JetBrains built its reputation on a simple premise: AI as a pair programmer, always on, inside the IDE. On March 24, 2026, the company announced it would retire Code With Me, the product that embodied that premise, and replace it with something structurally different. Code With Me's final supported version drops in 2026.1; the relay infrastructure goes dark in Q1 2027. Simultaneously, JetBrains Central enters early access, an open governance platform for agentic development that treats AI not as a pair programmer but as an autonomous operator. The pivot is the story.
Oleg Koverznev, JetBrains' VP and head of Agentic Platform, put the economic logic plainly in a briefing with The New Stack: the industry is about to replay the cloud ROI crisis. The parallel is apt. In the early cloud era, enterprises bought compute before they understood what governance actually cost. Now they're buying AI agent tooling on the same terms, and the bill is arriving faster than expected.

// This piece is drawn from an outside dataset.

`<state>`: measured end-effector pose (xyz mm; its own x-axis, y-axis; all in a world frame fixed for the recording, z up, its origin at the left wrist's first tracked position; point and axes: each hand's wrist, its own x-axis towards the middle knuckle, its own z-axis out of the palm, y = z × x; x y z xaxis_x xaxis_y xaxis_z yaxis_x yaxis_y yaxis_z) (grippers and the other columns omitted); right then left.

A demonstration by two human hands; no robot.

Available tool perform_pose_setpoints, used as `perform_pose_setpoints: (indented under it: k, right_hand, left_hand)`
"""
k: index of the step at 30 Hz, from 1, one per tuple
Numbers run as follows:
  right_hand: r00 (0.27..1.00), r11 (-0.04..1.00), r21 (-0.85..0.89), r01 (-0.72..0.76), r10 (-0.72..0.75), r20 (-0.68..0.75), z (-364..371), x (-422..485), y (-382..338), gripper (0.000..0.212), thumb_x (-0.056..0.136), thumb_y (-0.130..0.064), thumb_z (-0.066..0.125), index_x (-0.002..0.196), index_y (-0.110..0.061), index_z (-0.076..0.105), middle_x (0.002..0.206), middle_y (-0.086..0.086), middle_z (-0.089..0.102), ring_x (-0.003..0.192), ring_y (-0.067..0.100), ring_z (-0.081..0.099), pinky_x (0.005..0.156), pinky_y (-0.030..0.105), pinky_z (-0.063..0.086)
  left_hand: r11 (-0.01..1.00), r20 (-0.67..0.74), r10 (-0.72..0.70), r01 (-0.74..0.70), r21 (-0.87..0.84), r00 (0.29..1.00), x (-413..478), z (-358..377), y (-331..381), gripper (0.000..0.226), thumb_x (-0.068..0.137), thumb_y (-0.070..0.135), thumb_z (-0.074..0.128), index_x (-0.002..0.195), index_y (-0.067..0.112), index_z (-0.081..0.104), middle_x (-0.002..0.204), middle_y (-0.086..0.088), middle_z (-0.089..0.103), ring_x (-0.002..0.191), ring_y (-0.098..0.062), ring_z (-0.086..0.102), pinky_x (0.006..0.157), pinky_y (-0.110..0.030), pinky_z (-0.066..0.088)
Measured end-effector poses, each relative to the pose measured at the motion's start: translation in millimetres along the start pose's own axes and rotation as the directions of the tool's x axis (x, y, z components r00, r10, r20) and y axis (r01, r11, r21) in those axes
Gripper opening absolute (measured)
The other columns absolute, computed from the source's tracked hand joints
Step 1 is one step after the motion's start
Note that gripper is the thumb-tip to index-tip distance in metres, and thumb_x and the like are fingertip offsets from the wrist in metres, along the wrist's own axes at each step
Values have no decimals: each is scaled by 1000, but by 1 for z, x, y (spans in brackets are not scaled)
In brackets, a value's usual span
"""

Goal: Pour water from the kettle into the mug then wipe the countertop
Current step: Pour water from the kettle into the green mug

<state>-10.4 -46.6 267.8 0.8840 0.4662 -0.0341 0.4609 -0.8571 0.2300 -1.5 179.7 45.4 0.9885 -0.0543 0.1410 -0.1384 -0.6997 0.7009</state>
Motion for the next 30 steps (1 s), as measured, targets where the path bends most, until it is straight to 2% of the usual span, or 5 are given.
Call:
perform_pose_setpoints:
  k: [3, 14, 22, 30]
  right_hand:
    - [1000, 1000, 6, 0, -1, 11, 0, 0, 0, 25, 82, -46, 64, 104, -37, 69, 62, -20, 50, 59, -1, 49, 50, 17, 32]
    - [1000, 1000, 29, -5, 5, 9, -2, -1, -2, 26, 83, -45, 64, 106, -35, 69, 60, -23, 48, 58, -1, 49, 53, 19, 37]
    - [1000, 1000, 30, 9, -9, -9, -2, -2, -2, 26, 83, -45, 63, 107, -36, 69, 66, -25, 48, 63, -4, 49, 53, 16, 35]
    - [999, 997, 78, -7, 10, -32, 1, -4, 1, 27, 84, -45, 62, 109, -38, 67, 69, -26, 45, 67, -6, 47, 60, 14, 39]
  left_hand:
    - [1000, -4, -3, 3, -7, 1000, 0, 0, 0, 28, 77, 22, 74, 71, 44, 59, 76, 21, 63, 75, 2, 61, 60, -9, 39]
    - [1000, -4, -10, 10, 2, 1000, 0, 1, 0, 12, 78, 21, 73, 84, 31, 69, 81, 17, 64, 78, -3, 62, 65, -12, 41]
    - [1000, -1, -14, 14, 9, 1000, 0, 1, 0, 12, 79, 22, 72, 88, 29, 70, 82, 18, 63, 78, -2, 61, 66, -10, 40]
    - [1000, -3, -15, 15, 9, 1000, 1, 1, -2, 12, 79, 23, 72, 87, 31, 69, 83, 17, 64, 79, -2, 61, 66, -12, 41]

JetBrains' own data illustrates the gap between adoption and integration. Ninety percent of 11,000 developers surveyed in January 2026 already use AI at work, but only 13 percent use it across the full software development lifecycle. Twenty-two percent already use AI coding agents, with another 66 percent planning to adopt within 12 months. The trajectory is clear; the organizational infrastructure to manage it is not. What JetBrains is really selling with Central is observability and cost attribution, the ability to see what agents are doing, enforce policies, and understand where money goes when autonomous code generation runs at scale.
Central has three core capabilities: governance and control, agent execution infrastructure, and agent optimization and context. The governance layer is where the real product lives. It handles policy enforcement, identity and access management, observability, auditability, and cost attribution for agent-driven work, according to InfoWorld. Crucially, Central is not exclusive: it supports external agents including Claude Agent, Codex, Gemini CLI, and custom-built solutions alongside JetBrains' own tooling. This is not a walled garden. It is infrastructure designed to be agent-agnostic, which is itself a bet on how the market will consolidate.
Code With Me was collaborative editing, two humans or a human and an AI working in the same IDE session. Agents operating autonomously across an enterprise codebase need something different. The correction tax data suggests why. Nearly 30 percent of senior engineers say fixing AI output consumed most of the time AI saved them, compared to 17 percent of junior developers, citing a Fastly survey. As code generation becomes cheaper, the cost of managing what comes out of it goes up.
The broader ROI picture is not kind to the industry. Forbes reported that fewer than 10 percent of enterprises report measurable ROI from AI investments, with MIT finding a 95 percent failure rate for enterprise generative AI projects not showing measurable financial return, as covered by CIO. Amazon's internal review documents originally cited AI-assisted changes as a factor in a trend of operational incidents before the language was later revised, views confirmed by both CNBC and the Financial Times. Toby Ord, a senior researcher at the Oxford Martin AI Governance Initiative, has suggested current benchmarks overstate what AI systems can do in real development environments. The numbers are directional, not definitive, but the pattern is consistent: the tooling is ahead of the management layer.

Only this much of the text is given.